Just to give you a sense of what these villages in Ethiopia are like, the kids (and most of the adults) there have never seen a word. No books, no newspapers, no street signs, no labels on packaged foods or goods. Nothing. And these villages aren't unique in that respect; there are many of them in Africa where the literacy rate is close to zero. So you might think that if you're going to give out fancy tablet computers, it would be helpful to have someone along to show these people how to use them, right?

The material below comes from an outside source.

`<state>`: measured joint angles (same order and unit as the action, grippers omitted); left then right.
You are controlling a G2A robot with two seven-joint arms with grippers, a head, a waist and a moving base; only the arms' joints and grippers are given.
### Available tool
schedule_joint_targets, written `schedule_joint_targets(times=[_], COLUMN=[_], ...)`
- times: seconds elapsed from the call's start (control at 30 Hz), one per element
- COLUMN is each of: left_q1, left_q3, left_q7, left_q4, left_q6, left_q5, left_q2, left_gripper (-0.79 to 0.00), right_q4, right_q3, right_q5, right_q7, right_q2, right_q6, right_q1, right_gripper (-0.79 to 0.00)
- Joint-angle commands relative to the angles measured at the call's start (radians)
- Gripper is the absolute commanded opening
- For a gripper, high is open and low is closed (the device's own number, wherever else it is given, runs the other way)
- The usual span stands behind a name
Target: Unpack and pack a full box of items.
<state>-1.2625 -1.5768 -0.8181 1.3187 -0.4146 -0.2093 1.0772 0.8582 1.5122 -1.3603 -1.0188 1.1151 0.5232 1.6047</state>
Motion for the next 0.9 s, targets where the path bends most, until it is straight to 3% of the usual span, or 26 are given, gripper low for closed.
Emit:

But that's not what OLPC did. They just left the boxes there, sealed up, containing one tablet for every kid in each of the villages (nearly a thousand tablets in total), pre-loaded with a custom English-language operating system and SD cards with tracking software on them to record how the tablets were used. Here's how it went down, as related by OLPC founder Nicholas Negroponte at MIT Technology Review's EmTech conference last week:
"We left the boxes in the village. Closed. Taped shut. No instruction, no human being. I thought, the kids will play with the boxes! Within four minutes, one kid not only opened the box, but found the on/off switch. He'd never seen an on/off switch. He powered it up. Within five days, they were using 47 apps per child per day. Within two weeks, they were singing ABC songs [in English] in the village. And within five months, they had hacked Android. Some idiot in our organization or in the Media Lab had disabled the camera! And they figured out it had a camera, and they hacked Android."
How cool is that?
Children are often a lot smarter than us adults. We're just to wrapped up in our adulthood to see it. I'm glad DHS does see it.
Now if they can go out and tap into the talent of those adults HR shops pass over for being different, we really might have something.